Pettibon emphasized the importance of the relationship between the artist and his subject as well as the one between the artist and his audience in each painting. Pettibon said there is a cat-and-mouse relationship between the pitcher and the batter in his paintings of baseball games, where the pitcher is constantly attempting to “get one over” the batter. Pettibon added that this dynamic is as an analogy for the relationship between the artist and his audience — which also involves a play for control over how closely the audience is able to see into each painting.

“He deals with starkness with a clever precision that I really appreciate,” Chris Prorock, a resident of Newport, Conn. who attended the talk, said. “His piece of the soldier mooning the audience with the caption ‘this is for the liberal media back home’ was so tongue-in-cheek and incisive, yet dealt with it in such a clever manner.”

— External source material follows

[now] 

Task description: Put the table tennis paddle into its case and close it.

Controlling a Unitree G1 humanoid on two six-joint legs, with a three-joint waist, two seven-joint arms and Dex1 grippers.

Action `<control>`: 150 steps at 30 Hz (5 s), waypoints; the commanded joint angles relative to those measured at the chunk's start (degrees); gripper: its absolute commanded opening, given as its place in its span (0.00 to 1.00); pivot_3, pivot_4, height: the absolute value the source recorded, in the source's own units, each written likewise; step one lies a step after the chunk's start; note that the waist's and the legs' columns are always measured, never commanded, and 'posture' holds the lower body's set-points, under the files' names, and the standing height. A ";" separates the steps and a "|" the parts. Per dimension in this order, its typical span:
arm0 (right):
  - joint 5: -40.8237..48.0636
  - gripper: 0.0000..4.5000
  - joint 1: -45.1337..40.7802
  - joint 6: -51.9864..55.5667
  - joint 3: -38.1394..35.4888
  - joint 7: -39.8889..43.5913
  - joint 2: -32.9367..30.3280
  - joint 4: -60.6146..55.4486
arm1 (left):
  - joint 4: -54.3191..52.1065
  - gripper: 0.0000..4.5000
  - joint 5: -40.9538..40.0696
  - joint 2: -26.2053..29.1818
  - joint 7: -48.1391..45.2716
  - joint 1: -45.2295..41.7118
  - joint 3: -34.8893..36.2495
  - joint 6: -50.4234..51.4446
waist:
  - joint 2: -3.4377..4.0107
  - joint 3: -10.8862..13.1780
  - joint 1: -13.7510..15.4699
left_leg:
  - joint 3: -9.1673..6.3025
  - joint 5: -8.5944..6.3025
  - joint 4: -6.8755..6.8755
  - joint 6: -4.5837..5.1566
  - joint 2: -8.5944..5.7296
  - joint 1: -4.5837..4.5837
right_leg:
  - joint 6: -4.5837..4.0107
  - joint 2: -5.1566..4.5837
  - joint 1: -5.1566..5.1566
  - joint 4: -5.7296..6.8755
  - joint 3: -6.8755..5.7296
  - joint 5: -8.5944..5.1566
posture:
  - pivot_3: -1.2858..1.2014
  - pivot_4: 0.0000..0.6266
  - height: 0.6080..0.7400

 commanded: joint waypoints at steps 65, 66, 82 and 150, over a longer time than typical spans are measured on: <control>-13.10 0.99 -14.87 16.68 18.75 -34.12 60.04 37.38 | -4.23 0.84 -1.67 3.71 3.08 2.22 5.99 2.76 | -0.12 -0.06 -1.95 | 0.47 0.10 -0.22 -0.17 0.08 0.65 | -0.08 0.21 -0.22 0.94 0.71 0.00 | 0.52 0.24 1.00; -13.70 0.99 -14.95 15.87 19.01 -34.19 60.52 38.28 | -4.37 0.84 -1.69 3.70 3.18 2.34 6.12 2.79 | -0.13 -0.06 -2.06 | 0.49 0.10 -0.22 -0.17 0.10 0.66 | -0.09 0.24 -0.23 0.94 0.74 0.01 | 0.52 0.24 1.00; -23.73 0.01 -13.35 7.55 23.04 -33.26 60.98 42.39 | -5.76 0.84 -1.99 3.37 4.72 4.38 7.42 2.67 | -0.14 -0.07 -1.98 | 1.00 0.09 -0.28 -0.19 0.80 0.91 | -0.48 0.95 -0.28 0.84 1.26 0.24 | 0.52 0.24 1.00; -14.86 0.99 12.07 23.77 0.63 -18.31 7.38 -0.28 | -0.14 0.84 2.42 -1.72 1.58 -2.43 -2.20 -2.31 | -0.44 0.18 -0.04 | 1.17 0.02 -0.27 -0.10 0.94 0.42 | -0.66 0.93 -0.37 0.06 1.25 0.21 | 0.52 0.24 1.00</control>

While going through his slideshow, Pettibon freely pointed out the strengths and weaknesses of each of his own pieces, disparaging his limitations with light and color. On the topic of his limitations, he noted that even people who have been riding big waves for many years would revert to clichés of what a wave looks like instead of representing it as it is.

“I liked the way he was speaking,” Lucas Kolasa, a visiting artist from Rhode Island, said. “He wasn’t trying to sell his work. The art spoke for itself.”

While the paintings were predominantly pieces of political satire, Pettibon also talked about the strong influence of nature on his work, referring to his realistic, black-and-white depiction of a porcupine and a vibrant image of tropical birds.

“Nature’s creations are worth saving, and the best drawings came from making records of the animal kingdom insect and so it’s kind of a tribute to that,” Pettibon said.

Of the five audience members interviewed, all said they appreciated Pettibon’s insights into his work but were particularly enamoured by his paintings of tall waves and surf.

“My favorite ones were of the waves and how he explained the excess of information in the surfer’s head,” Kolasa said. “Whether you are really drawing the force of the wave, or how it happens or what it looks like.”

Other members appreciated Pettibon’s reflective comments on the concepts behind each of the pieces.

“It was really nice to see such a large body of work, go through it slowly and hear what he had to say about everything,” said Georgia Lill ’13. “I love his waves and his surfing pieces, the colors he gets and the scope and magnitude of that experience.”

Pettibon is a native of Tucson, Ariz., and received his bachelor’s degree in economics from UCLA.